◆ **What to do**
If a line contains "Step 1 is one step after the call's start", it is the last one to write out; begin with the first line of the records and copy each exactly.

:: Extracted material

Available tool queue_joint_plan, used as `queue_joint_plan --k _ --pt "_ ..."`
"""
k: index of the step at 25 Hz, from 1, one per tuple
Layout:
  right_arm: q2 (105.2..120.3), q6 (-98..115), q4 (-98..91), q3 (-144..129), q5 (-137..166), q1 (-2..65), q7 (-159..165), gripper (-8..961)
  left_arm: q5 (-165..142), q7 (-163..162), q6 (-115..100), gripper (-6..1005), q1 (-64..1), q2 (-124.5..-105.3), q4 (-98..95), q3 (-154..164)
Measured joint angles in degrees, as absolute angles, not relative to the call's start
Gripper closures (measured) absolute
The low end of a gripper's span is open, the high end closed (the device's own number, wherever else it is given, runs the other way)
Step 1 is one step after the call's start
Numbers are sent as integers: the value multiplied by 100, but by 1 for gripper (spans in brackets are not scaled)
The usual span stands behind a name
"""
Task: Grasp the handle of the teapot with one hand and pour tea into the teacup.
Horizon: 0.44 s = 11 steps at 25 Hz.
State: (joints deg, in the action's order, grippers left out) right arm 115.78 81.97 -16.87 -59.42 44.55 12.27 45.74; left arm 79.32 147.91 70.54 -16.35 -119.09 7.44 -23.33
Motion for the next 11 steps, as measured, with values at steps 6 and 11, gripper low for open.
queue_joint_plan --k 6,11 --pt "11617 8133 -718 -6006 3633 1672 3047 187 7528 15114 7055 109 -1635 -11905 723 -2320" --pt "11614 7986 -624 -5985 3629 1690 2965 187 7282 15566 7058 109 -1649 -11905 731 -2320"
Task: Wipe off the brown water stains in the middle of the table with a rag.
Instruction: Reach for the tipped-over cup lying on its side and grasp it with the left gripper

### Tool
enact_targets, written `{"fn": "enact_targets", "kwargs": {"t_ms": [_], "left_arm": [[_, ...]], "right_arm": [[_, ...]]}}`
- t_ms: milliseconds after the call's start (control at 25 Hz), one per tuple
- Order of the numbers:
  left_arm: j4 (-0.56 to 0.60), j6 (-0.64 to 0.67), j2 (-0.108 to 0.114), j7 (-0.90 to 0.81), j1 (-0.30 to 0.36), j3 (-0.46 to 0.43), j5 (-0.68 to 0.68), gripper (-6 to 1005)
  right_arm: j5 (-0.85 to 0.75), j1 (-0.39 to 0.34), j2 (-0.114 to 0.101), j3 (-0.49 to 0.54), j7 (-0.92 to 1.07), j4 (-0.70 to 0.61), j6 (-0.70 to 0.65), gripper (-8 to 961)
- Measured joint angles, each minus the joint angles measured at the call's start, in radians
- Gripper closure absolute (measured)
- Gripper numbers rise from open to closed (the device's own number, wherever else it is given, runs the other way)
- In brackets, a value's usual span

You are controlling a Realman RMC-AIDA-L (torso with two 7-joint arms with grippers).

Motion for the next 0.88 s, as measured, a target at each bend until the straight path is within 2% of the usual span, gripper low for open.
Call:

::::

◆ **Task response**
Available tool queue_joint_plan, used as `queue_joint_plan --k _ --pt "_ ..."`
"""
k: index of the step at 25 Hz, from 1, one per tuple
Layout:
  right_arm: q2 (105.2..120.3), q6 (-98..115), q4 (-98..91), q3 (-144..129), q5 (-137..166), q1 (-2..65), q7 (-159..165), gripper (-8..961)
  left_arm: q5 (-165..142), q7 (-163..162), q6 (-115..100), gripper (-6..1005), q1 (-64..1), q2 (-124.5..-105.3), q4 (-98..95), q3 (-154..164)
Measured joint angles in degrees, as absolute angles, not relative to the call's start
Gripper closures (measured) absolute
The low end of a gripper's span is open, the high end closed (the device's own number, wherever else it is given, runs the other way)
Step 1 is one step after the call's start

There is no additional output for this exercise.